RuG/L04

Tutorial

1. Introduction

RuG/L04 is software for dialectometrics and cartography. And more.

In plain text: in several locations in some area, you collected the local variants of the pronunciation of a large number of words. Using RuG/L04, you can compare these words, and make dialect maps of the results.

You start with making a distance table. You construct a table that has for each pair of locations a number that expresses how much words differ between those two locations. For each word, the variant forms of the two locations are compared, and the final difference between the two locations is the average of all variant differences.

There are several measurements to express numerically the difference between two words. One measurement is the Levenshtein distance (or string edit distance or edit distance for short). Another measurement is the Gewichteter Identitätswert or G.I.W.

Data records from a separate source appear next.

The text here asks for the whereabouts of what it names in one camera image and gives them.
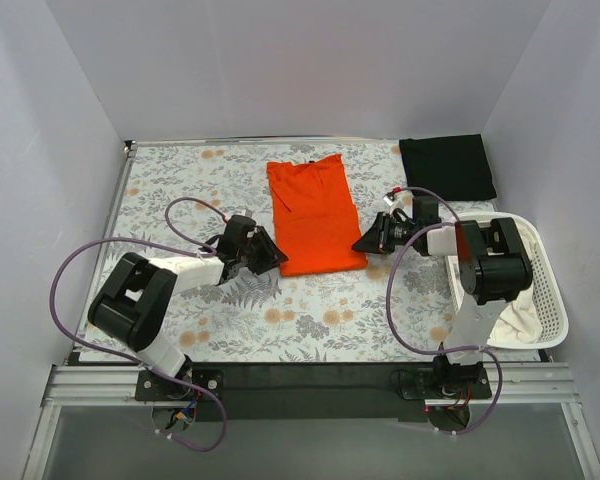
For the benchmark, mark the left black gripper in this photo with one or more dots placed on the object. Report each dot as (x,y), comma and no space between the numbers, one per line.
(256,247)

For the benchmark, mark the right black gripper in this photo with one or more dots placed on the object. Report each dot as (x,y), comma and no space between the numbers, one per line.
(383,233)

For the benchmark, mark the orange t shirt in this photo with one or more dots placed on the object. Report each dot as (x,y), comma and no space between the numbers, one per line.
(315,219)

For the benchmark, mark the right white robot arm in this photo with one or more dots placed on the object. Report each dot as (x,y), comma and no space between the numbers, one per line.
(494,268)

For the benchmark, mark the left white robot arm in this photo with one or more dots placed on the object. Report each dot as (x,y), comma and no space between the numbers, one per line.
(132,304)

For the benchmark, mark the folded black t shirt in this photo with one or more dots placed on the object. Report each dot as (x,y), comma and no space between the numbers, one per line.
(454,167)

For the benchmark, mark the cream t shirt in basket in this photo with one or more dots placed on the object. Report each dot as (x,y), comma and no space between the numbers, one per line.
(518,323)

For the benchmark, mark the white perforated laundry basket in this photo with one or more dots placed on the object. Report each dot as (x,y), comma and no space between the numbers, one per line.
(546,297)

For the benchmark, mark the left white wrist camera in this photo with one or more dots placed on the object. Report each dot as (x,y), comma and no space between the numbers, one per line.
(242,213)

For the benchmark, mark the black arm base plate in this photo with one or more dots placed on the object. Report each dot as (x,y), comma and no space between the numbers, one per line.
(318,391)

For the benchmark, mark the aluminium frame rail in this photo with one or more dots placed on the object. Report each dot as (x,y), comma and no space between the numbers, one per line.
(531,428)

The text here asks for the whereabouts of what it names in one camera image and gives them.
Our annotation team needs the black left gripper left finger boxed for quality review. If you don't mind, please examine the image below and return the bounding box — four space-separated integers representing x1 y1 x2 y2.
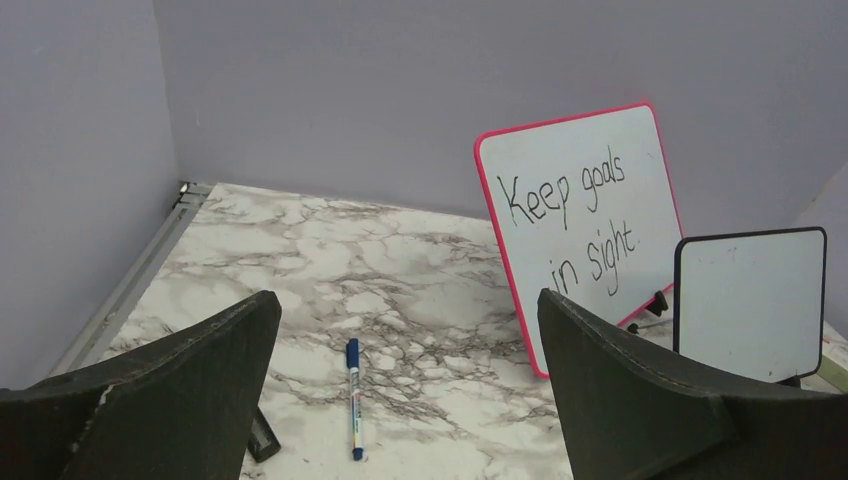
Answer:
1 291 281 479

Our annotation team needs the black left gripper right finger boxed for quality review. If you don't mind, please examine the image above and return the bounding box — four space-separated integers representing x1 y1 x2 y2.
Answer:
537 289 847 479

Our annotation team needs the aluminium rail table edge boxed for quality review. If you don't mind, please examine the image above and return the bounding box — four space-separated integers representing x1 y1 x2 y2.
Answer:
49 182 214 377

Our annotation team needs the black framed whiteboard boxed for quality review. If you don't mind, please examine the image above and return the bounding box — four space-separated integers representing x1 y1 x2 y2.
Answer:
673 226 828 383

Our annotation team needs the green capped black highlighter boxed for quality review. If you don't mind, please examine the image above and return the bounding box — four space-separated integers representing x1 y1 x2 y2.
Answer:
247 408 281 464

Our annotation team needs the white green box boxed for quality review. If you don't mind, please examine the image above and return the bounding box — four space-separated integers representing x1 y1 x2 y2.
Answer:
817 356 848 393

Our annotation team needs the pink framed whiteboard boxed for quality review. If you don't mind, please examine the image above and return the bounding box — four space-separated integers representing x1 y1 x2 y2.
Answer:
474 103 683 378

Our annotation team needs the blue whiteboard marker pen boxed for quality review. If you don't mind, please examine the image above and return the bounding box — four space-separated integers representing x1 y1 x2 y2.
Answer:
346 338 364 461

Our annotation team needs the black whiteboard stand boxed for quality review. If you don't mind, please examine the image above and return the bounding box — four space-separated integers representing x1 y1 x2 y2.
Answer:
626 291 671 335

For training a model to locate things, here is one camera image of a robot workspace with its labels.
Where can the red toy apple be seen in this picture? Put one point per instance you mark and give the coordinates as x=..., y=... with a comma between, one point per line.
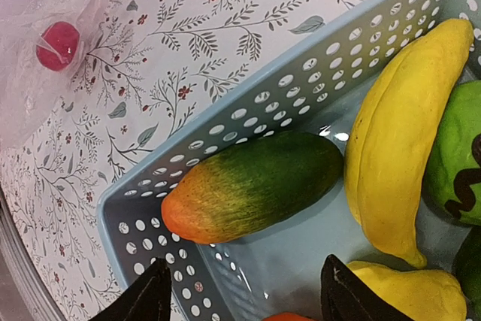
x=63, y=39

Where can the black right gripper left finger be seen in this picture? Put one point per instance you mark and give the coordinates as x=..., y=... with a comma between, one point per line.
x=147, y=299

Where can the light blue plastic basket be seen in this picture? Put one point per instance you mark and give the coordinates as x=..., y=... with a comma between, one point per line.
x=317, y=86

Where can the green toy bell pepper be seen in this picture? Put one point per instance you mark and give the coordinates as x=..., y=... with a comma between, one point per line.
x=466, y=265

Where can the orange toy orange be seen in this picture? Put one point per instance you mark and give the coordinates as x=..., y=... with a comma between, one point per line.
x=287, y=316

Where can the green toy watermelon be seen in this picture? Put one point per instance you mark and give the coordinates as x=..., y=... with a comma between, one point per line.
x=452, y=176

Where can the yellow toy bell pepper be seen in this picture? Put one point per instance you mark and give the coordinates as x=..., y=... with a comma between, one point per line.
x=420, y=294

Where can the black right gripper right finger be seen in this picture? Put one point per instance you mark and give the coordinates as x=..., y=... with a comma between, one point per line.
x=343, y=296

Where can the floral patterned table mat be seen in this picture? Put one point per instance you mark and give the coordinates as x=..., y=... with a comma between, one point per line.
x=155, y=66

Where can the clear zip top bag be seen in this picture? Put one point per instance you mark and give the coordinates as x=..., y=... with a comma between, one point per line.
x=28, y=89

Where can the yellow toy banana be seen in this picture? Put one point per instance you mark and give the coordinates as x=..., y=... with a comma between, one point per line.
x=393, y=133

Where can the green orange toy mango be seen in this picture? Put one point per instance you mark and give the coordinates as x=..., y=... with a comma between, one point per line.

The Levenshtein algorithm is demonstrated and explained elsewhere.

You do some processing on the difference table. You make a group partitioning using clustering, or a spatial distribution by means of multidimensional scaling. With the result you draw a dialect map.

The basic ideas, the how and why of maps like you see below is discussed elsewhere.

The diagram below gives a simplified view of some of the major steps:

The next diagram shows a few more possibilities:

RuG/L04 is a collection of stand-alone programs. Each program performs a single step in the processing sequence. This means that you can use the programs independently, and apply them to other tasks. For example, you could make maps of genetic differences, if you have obtained a table of genetic differences between locations, using software not included in the current package.

The rubrical index of the manual gives an overview of all available programs.

Apart from the stand-alone programs, there is an R library. R is a powerful statistics system, freely available for each computer platform. Using the library, you can import and export data in a format that is used by the other software, and use R for analysis and further processing of the data.